- **YOUR OBJECTIVE**
Can you reproduce the data beneath, keeping every line exact?

- **COLLECTED MATERIAL**
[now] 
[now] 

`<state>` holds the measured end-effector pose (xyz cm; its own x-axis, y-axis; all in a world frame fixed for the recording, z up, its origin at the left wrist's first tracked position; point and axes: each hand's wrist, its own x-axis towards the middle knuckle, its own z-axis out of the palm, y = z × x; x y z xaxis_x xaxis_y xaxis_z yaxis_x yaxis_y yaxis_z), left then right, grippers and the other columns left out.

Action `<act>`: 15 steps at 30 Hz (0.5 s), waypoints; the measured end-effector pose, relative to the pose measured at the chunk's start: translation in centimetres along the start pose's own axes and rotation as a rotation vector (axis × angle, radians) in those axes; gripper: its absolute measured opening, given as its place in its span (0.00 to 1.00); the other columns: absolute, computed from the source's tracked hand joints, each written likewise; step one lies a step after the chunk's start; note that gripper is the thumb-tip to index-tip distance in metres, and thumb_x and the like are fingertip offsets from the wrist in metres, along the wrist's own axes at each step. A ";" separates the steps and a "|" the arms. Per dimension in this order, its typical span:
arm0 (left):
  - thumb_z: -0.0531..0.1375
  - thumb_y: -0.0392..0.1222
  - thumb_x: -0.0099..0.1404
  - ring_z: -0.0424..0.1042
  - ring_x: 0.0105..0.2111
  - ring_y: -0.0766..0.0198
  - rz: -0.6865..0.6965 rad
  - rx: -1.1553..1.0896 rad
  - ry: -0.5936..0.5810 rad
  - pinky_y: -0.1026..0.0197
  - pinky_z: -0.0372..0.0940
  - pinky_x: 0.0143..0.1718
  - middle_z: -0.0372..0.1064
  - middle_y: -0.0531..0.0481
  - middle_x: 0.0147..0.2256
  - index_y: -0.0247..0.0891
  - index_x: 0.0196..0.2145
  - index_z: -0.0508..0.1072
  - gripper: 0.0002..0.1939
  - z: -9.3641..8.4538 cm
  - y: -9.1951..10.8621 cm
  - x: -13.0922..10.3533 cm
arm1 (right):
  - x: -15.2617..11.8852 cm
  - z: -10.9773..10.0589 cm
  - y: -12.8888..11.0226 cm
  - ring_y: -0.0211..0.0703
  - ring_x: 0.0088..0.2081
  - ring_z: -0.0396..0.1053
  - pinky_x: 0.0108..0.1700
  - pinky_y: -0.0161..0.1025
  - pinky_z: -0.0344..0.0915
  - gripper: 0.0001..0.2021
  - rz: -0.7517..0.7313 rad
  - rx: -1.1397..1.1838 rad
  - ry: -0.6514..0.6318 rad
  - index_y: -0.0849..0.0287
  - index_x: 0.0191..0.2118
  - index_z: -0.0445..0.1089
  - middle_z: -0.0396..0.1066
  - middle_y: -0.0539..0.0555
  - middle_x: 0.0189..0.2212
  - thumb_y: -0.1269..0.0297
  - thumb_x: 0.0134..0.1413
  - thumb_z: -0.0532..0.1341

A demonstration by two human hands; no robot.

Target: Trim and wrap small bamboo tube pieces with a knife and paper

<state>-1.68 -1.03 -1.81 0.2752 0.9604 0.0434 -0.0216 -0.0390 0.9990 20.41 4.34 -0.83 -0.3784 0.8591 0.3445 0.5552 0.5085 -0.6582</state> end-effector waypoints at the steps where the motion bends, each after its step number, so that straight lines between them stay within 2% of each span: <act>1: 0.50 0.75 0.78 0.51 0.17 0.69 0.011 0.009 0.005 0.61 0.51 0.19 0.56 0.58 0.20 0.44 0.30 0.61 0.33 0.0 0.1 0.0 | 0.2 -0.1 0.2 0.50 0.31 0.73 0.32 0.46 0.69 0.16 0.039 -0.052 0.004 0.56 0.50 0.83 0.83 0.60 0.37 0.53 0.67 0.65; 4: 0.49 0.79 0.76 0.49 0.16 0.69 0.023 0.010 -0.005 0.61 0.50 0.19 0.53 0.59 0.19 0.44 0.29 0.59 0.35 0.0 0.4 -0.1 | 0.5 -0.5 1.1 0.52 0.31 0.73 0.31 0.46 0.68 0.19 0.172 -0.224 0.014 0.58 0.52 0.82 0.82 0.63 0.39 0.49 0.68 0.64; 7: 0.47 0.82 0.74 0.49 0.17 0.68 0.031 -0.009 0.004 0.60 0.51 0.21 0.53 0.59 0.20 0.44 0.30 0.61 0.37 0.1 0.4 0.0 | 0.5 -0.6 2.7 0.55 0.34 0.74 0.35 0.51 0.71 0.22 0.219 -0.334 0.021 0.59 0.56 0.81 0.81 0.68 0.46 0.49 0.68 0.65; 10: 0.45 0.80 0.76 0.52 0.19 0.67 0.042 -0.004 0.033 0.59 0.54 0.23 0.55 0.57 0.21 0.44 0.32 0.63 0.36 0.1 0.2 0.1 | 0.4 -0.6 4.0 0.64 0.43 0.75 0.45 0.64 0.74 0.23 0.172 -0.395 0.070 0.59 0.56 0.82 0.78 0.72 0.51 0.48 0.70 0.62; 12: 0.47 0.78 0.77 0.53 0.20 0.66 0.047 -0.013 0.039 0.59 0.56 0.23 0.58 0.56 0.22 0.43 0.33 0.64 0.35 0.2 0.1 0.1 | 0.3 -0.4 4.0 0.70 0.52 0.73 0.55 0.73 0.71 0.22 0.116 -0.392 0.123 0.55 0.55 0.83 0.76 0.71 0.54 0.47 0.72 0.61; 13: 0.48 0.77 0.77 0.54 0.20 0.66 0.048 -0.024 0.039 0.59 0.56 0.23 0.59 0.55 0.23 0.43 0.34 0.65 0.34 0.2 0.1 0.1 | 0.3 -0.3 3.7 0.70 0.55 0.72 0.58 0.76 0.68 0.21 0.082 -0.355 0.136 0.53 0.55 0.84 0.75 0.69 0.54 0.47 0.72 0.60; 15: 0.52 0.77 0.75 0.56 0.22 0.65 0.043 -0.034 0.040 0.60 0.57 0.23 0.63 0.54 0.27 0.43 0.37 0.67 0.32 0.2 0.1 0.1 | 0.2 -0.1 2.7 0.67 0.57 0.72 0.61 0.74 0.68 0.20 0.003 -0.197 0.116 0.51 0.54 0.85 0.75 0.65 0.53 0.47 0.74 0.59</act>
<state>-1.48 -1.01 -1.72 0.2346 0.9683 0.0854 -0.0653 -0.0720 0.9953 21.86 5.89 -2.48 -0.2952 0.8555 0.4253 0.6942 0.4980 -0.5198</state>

- **WRITTEN ANSWER**
[now] 
[now] 

`<state>` holds the measured end-effector pose (xyz cm; its own x-axis, y-axis; all in a world frame fixed for the recording, z up, its origin at the left wrist's first tracked position; point and axes: each hand's wrist, its own x-axis towards the middle knuckle, its own z-axis out of the palm, y = z × x; x y z xaxis_x xaxis_y xaxis_z yaxis_x yaxis_y yaxis_z), left then right, grippers and the other columns left out.

Action `<act>`: 15 steps at 30 Hz (0.5 s), waypoints; the measured end-effector pose, relative to the pose measured at the chunk's start: translation in centimetres along the start pose's own axes and rotation as a rotation vector (axis × angle, radians) in those axes; gripper: its absolute measured opening, given as its place in its span (0.00 to 1.00); the other columns: absolute, computed from the source's tracked hand joints, each written likewise; step one lies a step after the chunk's start; note that gripper is the thumb-tip to index-tip distance in metres, and thumb_x and the like are fingertip offsets from the wrist in metres, along the wrist's own axes at each step. A ";" separates the steps and a "|" the arms. Per dimension in this order, its typical span:
arm0 (left):
  - thumb_z: -0.0531..0.1375
  - thumb_y: -0.0392..0.1222
  - thumb_x: -0.0099..0.1404
  - ring_z: -0.0424..0.1042
  - ring_x: 0.0105..0.2111
  - ring_y: -0.0766..0.0198
  - rz: -0.6865..0.6965 rad
  - rx: -1.1553..1.0896 rad
  - ry: -0.5936..0.5810 rad
  - pinky_y: -0.1026..0.0197
  - pinky_z: -0.0372..0.0940
  - pinky_x: 0.0143..0.1718
  - middle_z: -0.0372..0.1064
  - middle_y: -0.0531..0.0481
  - middle_x: 0.0147..0.2256
  - index_y: -0.0247..0.0891
  - index_x: 0.0196..0.2145
  - index_z: -0.0508..0.1072
  - gripper: 0.0002..0.1939
  - z: -9.3641..8.4538 cm
  - y: -9.1951..10.8621 cm
  - x: -13.0922..10.3533 cm
arm1 (right):
  - x: -15.2617..11.8852 cm
  - z: -10.9773..10.0589 cm
  - y: -12.8888..11.0226 cm
  - ring_y: -0.0211..0.0703
  - ring_x: 0.0088..0.2081
  - ring_z: -0.0396..0.1053
  - pinky_x: 0.0108..0.1700
  - pinky_y: -0.0161..0.1025
  - pinky_z: -0.0344..0.0915
  - gripper: 0.0001..0.2021
  - rz: -0.7517..0.7313 rad
  - rx: -1.1397..1.1838 rad
  - ry: -0.6514..0.6318 rad
  - index_y: -0.0849..0.0287
  - index_x: 0.0191..0.2118
  - index_z: -0.0445..0.1089
  - middle_z: -0.0396..0.1066
  - middle_y: -0.0539..0.0555
  - middle_x: 0.0189..0.2212
  - thumb_y: -0.1269..0.0297
  - thumb_x: 0.0134..0.1413
  - thumb_z: -0.0532..0.1341

A demonstration by two human hands; no robot.

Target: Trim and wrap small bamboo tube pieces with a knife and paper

<state>-1.68 -1.03 -1.81 0.2752 0.9604 0.0434 -0.0216 -0.0390 0.9990 20.41 4.34 -0.83 -0.3784 0.8591 0.3445 0.5552 0.5085 -0.6582</state> end-effector waypoints at the steps where the motion bends, each after its step number, so that straight lines between them stay within 2% of each span: <act>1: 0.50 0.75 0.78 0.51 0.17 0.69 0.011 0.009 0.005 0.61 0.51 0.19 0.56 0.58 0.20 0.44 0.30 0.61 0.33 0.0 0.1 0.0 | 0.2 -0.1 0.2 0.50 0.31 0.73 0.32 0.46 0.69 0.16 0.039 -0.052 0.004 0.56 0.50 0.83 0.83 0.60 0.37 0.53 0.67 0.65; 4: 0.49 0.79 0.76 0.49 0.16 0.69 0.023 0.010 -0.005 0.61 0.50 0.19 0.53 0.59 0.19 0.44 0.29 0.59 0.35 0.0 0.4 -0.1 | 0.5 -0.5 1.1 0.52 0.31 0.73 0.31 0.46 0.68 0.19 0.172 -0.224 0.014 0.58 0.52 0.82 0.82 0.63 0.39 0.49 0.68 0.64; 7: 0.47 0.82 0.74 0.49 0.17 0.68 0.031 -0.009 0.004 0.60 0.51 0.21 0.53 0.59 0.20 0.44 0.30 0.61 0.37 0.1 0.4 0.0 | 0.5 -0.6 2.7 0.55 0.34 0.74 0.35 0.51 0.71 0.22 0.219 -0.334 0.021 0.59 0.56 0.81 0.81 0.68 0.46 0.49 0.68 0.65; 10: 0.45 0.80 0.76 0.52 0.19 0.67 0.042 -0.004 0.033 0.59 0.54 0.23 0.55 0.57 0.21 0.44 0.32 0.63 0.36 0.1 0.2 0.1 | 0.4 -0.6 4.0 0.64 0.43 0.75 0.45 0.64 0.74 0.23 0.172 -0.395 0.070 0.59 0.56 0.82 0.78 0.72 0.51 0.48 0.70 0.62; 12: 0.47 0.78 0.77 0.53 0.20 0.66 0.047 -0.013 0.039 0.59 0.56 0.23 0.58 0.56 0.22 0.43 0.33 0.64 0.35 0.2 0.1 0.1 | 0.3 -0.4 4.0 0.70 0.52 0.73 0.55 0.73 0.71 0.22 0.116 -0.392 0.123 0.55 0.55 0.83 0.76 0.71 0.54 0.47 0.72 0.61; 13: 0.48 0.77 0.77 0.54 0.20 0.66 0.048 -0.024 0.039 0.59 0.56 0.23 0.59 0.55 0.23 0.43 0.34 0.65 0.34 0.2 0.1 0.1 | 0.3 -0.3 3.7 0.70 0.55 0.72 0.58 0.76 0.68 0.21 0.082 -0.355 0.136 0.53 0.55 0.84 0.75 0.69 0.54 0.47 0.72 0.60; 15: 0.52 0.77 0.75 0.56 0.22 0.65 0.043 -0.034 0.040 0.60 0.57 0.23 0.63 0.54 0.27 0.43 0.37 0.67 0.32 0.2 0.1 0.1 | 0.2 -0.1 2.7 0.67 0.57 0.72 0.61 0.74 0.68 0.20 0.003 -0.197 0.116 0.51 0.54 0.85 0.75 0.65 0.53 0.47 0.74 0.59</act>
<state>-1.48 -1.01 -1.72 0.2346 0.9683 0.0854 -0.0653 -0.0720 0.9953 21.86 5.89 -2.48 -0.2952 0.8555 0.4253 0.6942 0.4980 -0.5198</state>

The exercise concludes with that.